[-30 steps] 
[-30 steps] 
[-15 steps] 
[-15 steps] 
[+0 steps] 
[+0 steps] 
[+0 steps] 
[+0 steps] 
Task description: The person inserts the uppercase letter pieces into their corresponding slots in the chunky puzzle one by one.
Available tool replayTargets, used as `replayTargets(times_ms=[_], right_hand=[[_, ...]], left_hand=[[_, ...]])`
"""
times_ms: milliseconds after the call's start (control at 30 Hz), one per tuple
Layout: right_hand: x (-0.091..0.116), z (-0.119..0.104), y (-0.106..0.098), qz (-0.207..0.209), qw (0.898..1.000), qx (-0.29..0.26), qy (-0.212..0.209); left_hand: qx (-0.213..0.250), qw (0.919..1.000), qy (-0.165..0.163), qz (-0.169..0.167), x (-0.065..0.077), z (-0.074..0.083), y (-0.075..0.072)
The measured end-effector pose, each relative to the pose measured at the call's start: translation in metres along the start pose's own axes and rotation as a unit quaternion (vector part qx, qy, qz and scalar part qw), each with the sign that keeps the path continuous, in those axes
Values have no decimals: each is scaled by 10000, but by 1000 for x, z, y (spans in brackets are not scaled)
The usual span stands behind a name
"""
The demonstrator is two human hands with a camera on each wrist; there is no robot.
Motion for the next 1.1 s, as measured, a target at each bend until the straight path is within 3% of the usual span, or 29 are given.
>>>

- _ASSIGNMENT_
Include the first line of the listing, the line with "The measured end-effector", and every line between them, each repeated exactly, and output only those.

- _ANSWER BELOW_
[-30 steps] 
[-30 steps] 
[-15 steps] 
[-15 steps] 
[+0 steps] 
[+0 steps] 
[+0 steps] 
[+0 steps] 
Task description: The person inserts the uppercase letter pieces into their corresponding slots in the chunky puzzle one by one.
Available tool replayTargets, used as `replayTargets(times_ms=[_], right_hand=[[_, ...]], left_hand=[[_, ...]])`
"""
times_ms: milliseconds after the call's start (control at 30 Hz), one per tuple
Layout: right_hand: x (-0.091..0.116), z (-0.119..0.104), y (-0.106..0.098), qz (-0.207..0.209), qw (0.898..1.000), qx (-0.29..0.26), qy (-0.212..0.209); left_hand: qx (-0.213..0.250), qw (0.919..1.000), qy (-0.165..0.163), qz (-0.169..0.167), x (-0.065..0.077), z (-0.074..0.083), y (-0.075..0.072)
The measured end-effector pose, each relative to the pose measured at the call's start: translation in metres along the start pose's own axes and rotation as a unit quaternion (vector part qx, qy, qz and scalar part qw), each with the sign that keeps the path continuous, in those axes

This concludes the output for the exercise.